### What this task involves
Strip the pictures and reproduce the rest of the listing exactly.

### Data
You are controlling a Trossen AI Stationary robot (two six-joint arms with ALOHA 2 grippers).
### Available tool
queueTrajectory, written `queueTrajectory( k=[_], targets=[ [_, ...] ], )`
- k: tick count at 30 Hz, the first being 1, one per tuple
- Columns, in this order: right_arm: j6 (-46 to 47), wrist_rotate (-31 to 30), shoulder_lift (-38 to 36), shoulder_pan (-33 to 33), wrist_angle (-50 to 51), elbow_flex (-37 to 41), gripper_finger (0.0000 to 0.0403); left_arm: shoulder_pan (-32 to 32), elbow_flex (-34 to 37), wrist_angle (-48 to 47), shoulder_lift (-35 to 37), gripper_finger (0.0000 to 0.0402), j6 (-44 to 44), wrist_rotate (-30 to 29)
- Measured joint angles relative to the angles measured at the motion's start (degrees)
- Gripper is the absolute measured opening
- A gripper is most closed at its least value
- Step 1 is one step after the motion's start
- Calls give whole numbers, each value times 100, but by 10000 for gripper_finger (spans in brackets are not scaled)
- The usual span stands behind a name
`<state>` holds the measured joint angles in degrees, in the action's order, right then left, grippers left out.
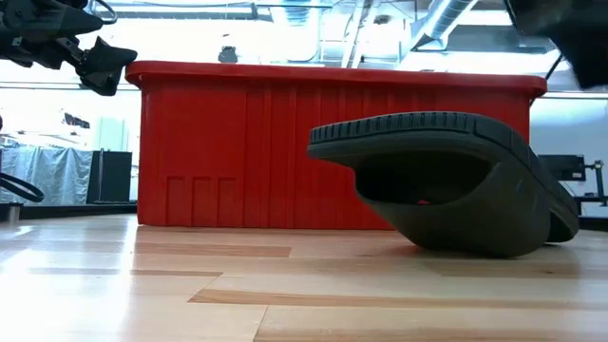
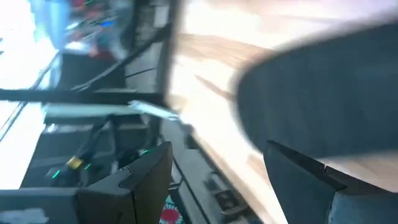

### Exercise response
You are controlling a Trossen AI Stationary robot (two six-joint arms with ALOHA 2 grippers).
### Available tool
queueTrajectory, written `queueTrajectory( k=[_], targets=[ [_, ...] ], )`
- k: tick count at 30 Hz, the first being 1, one per tuple
- Columns, in this order: right_arm: j6 (-46 to 47), wrist_rotate (-31 to 30), shoulder_lift (-38 to 36), shoulder_pan (-33 to 33), wrist_angle (-50 to 51), elbow_flex (-37 to 41), gripper_finger (0.0000 to 0.0403); left_arm: shoulder_pan (-32 to 32), elbow_flex (-34 to 37), wrist_angle (-48 to 47), shoulder_lift (-35 to 37), gripper_finger (0.0000 to 0.0402), j6 (-44 to 44), wrist_rotate (-30 to 29)
- Measured joint angles relative to the angles measured at the motion's start (degrees)
- Gripper is the absolute measured opening
- A gripper is most closed at its least value
- Step 1 is one step after the motion's start
- Calls give whole numbers, each value times 100, but by 10000 for gripper_finger (spans in brackets are not scaled)
- The usual span stands behind a name
`<state>` holds the measured joint angles in degrees, in the action's order, right then left, grippers left out.

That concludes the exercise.